[Stored items from a collection]
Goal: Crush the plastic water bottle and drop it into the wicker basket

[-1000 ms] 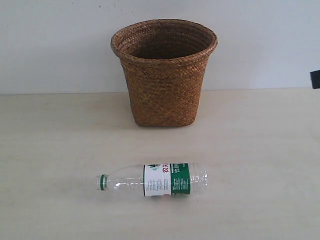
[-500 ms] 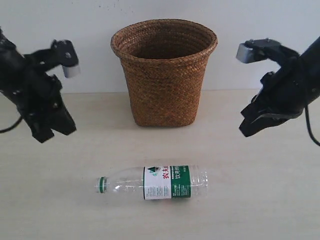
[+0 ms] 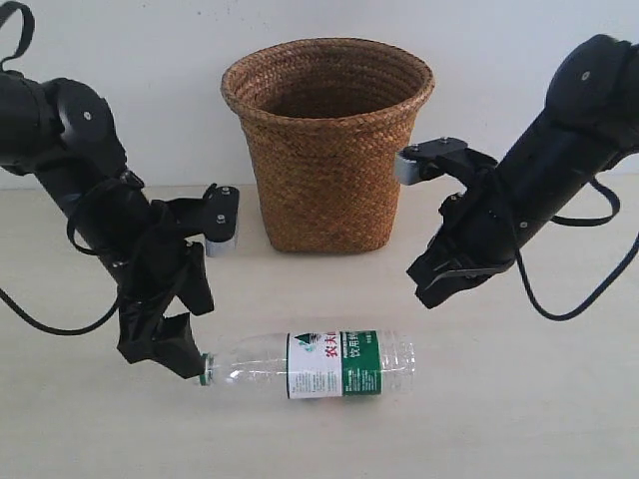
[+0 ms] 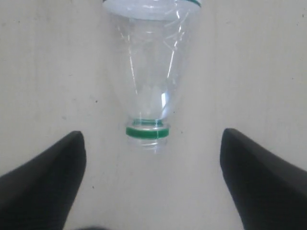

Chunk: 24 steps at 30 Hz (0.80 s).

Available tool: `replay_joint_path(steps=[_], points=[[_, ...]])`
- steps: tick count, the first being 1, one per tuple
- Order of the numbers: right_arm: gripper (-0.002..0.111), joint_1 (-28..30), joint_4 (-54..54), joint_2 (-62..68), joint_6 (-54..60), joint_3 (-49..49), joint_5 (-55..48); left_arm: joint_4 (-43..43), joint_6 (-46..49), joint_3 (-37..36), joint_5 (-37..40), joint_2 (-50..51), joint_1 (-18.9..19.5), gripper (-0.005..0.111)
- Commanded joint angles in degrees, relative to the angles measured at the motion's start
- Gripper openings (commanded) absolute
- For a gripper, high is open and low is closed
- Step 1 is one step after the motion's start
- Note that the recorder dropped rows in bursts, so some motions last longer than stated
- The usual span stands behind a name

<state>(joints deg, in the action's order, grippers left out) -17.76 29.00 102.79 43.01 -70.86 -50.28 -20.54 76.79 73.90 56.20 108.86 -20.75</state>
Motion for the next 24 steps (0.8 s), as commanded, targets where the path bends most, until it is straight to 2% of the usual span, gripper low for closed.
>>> replay_joint_path(steps=[1, 13, 24], points=[[0.0, -1.3, -0.27, 1.13, 0.79, -0.55, 1.4, -1.02, 0.81, 0.43, -1.09, 2.04, -0.52, 0.072], [0.0, -1.56, 0.69, 3.27, 0.68, -0.55, 5.01, -1.13, 1.72, 0.43, -2.82, 6.46, -0.56, 0.072], [0.0, -1.56, 0.69, 3.57, 0.59, -0.55, 6.22, -1.33, 2.95, 0.43, -6.68, 8.91, -0.56, 0.067]])
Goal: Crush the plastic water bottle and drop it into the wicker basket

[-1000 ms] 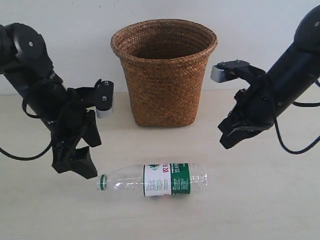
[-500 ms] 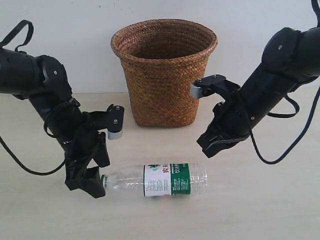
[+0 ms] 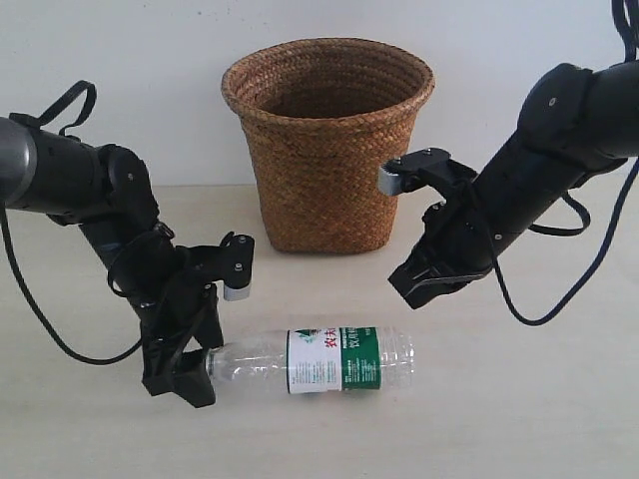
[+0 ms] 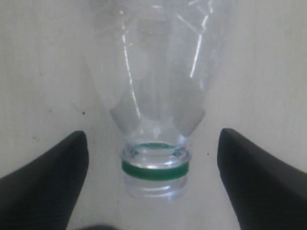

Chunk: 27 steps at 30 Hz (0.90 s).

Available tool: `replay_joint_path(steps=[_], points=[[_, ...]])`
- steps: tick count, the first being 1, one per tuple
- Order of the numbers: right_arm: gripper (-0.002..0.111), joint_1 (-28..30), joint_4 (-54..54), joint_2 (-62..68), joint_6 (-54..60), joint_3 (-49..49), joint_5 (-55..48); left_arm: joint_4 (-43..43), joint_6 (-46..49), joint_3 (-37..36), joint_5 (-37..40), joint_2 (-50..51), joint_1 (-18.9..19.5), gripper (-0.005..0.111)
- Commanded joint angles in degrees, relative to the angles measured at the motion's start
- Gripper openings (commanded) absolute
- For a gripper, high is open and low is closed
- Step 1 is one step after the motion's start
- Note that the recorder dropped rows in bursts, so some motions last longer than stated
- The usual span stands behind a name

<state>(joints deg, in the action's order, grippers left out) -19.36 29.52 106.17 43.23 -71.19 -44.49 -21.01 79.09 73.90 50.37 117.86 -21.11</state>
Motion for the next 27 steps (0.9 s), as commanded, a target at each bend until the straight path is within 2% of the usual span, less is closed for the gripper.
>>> replay_joint_path(steps=[1, 7, 12, 17, 23, 27], points=[[0.0, 0.05, 0.17, 0.37, 0.37, -0.23, 0.43, -1.06, 1.18, 0.43, -0.96, -0.09, -0.21, 0.065], [0.0, 0.05, 0.17, 1.32, 0.37, -0.23, 0.43, -1.06, 3.55, 0.43, 1.89, -0.09, -0.21, 0.042], [0.0, 0.05, -0.08, 0.54, -0.71, -1.86, -2.62, -1.06, 3.7, 0.43, 2.65, -0.09, -0.21, 0.006], [0.0, -0.56, 0.11, -0.4, -7.68, -5.56, -7.64, -1.06, 3.49, 0.43, 3.21, -0.09, -0.21, 0.004], [0.0, -5.1, -1.66, 0.8, -7.87, -5.68, -5.3, -1.29, 2.98, 0.43, 3.21, -0.09, -0.21, 0.004], [0.0, -5.32, -0.44, 2.42, -10.06, -5.68, -2.86, -1.75, 2.98, 0.43, 3.21, -0.09, -0.21, 0.004]])
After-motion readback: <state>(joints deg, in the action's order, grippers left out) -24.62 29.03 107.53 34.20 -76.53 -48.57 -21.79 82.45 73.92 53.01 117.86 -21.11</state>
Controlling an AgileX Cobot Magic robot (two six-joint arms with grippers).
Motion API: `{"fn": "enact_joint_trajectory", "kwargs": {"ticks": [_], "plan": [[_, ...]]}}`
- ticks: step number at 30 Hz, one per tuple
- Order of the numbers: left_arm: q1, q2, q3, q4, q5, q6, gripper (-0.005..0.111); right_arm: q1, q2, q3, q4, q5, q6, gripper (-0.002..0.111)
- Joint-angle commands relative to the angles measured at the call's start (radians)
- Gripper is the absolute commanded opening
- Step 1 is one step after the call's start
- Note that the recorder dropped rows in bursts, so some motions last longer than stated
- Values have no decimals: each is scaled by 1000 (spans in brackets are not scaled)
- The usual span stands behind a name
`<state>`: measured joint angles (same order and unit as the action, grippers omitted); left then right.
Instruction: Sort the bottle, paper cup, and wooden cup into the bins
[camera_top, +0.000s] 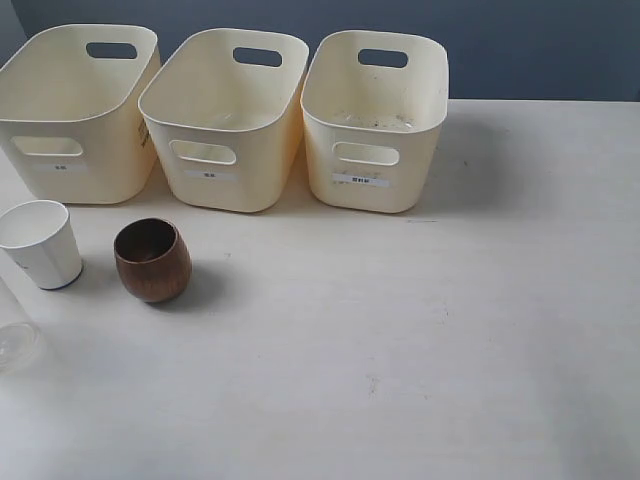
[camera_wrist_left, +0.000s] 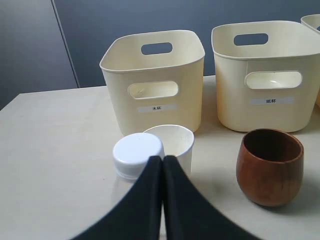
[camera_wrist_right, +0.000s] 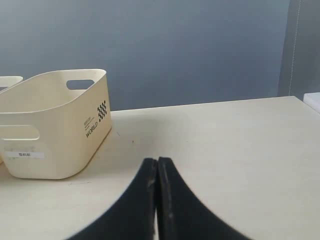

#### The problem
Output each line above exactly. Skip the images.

#### Exercise answer
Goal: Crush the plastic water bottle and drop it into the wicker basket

[-1000 ms] 
[-500 ms] 
[+0 ms] 
[+0 ms] 

Chunk: 24 steps at 30 Hz (0.80 s).

Available tool: `replay_joint_path(steps=[_], points=[[_, ...]])`
- steps: tick count, the first being 1, one per tuple
- Order of the numbers: right_arm: gripper (-0.002..0.111), joint_1 (-28..30), joint_4 (-54..54), joint_2 (-62..68), joint_6 (-54..60), joint_3 (-49..49), joint_5 (-55..48); left_arm: joint_4 (-43..43), joint_6 (-46..49), joint_3 (-37..36), joint_5 (-37..40), joint_2 (-50..51), joint_1 (-18.9..19.5), gripper (-0.005..0.111)
- Commanded joint angles in degrees, relative to the angles measured at the motion's start
- Gripper openings (commanded) absolute
- For a gripper, high is open and low is closed
- Step 1 is one step after the motion's start
- Note that the recorder dropped rows in bursts, so some motions last longer than stated
- The usual span stands behind a name

<state>(joints deg, in the action's order, grippers left out) -17.76 29.00 102.79 43.01 -70.86 -50.28 -20.54 76.79 73.90 56.20 108.86 -20.75</state>
Motion for the next 24 steps (0.8 s), as commanded, targets where the path bends most, until it is straight to 2% of the usual span, gripper low for closed.
>>> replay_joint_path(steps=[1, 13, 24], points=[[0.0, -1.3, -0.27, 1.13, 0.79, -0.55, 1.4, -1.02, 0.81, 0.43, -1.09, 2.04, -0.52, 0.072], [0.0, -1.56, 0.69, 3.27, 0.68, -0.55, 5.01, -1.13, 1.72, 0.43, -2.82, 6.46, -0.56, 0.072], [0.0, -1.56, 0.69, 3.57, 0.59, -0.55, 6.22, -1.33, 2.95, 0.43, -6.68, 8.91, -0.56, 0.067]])
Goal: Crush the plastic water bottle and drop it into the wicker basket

[-1000 ms] 
[-500 ms] 
[+0 ms] 
[+0 ms] 

Chunk: 27 steps at 30 Hz (0.90 s).

Available tool: `replay_joint_path(steps=[_], points=[[_, ...]])`
- steps: tick count, the first being 1, one per tuple
- Order of the numbers: right_arm: gripper (-0.002..0.111), joint_1 (-28..30), joint_4 (-54..54), joint_2 (-62..68), joint_6 (-54..60), joint_3 (-49..49), joint_5 (-55..48); left_arm: joint_4 (-43..43), joint_6 (-46..49), joint_3 (-37..36), joint_5 (-37..40), joint_2 (-50..51), joint_1 (-18.9..19.5), gripper (-0.005..0.111)
- Commanded joint angles in degrees, relative to the angles measured at the motion's start
- Gripper openings (commanded) absolute
- For a gripper, high is open and low is closed
- Step 1 is one step after the motion's start
- Note that the recorder dropped rows in bursts, so some motions last longer than stated
- The usual span stands behind a name

<state>(joints deg, in the action's order, grippers left out) -19.36 29.52 106.17 43.23 -71.19 -44.49 -21.01 79.09 73.90 50.37 117.86 -21.11</state>
Motion for the next 27 steps (0.9 s), as commanded, a target at each bend until the straight path is within 2% of the usual span, less is closed for the gripper.
>>> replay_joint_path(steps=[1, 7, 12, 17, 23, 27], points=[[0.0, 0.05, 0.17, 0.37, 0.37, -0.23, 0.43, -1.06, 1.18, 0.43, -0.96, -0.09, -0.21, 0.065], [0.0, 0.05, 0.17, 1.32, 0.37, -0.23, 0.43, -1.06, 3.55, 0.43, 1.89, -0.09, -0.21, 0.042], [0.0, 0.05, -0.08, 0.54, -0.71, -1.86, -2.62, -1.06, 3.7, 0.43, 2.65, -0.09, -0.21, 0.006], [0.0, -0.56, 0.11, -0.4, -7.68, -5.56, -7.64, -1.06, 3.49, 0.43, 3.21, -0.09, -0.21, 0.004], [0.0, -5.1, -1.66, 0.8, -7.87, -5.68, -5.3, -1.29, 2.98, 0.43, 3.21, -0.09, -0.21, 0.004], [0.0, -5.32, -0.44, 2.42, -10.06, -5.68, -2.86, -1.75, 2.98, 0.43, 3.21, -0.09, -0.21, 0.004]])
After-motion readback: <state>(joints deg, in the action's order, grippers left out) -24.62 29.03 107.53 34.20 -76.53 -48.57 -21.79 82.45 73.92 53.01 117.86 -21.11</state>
Controlling an AgileX Cobot Magic robot (two six-joint arms with grippers).
Motion API: `{"fn": "enact_joint_trajectory", "kwargs": {"ticks": [_], "plan": [[_, ...]]}}`
- ticks: step number at 30 Hz, one per tuple
- Order of the numbers: left_arm: q1, q2, q3, q4, q5, q6, gripper (-0.005..0.111); right_arm: q1, q2, q3, q4, q5, q6, gripper (-0.002..0.111)
- Joint-angle commands relative to the angles measured at the call's start (radians)
- Gripper is the absolute commanded opening
- Step 1 is one step after the call's start
- Note that the recorder dropped rows in bursts, so some motions last longer than stated
- Values have no decimals: each is scaled by 1000 (spans in brackets are not scaled)
- The usual span stands behind a name
`<state>`: measured joint angles (same order and unit as the action, grippers omitted); left then right.
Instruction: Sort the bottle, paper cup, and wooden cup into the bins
[camera_top, +0.000s] 
[camera_wrist_left, +0.000s] 
[camera_wrist_right, +0.000s] 

This concludes the output.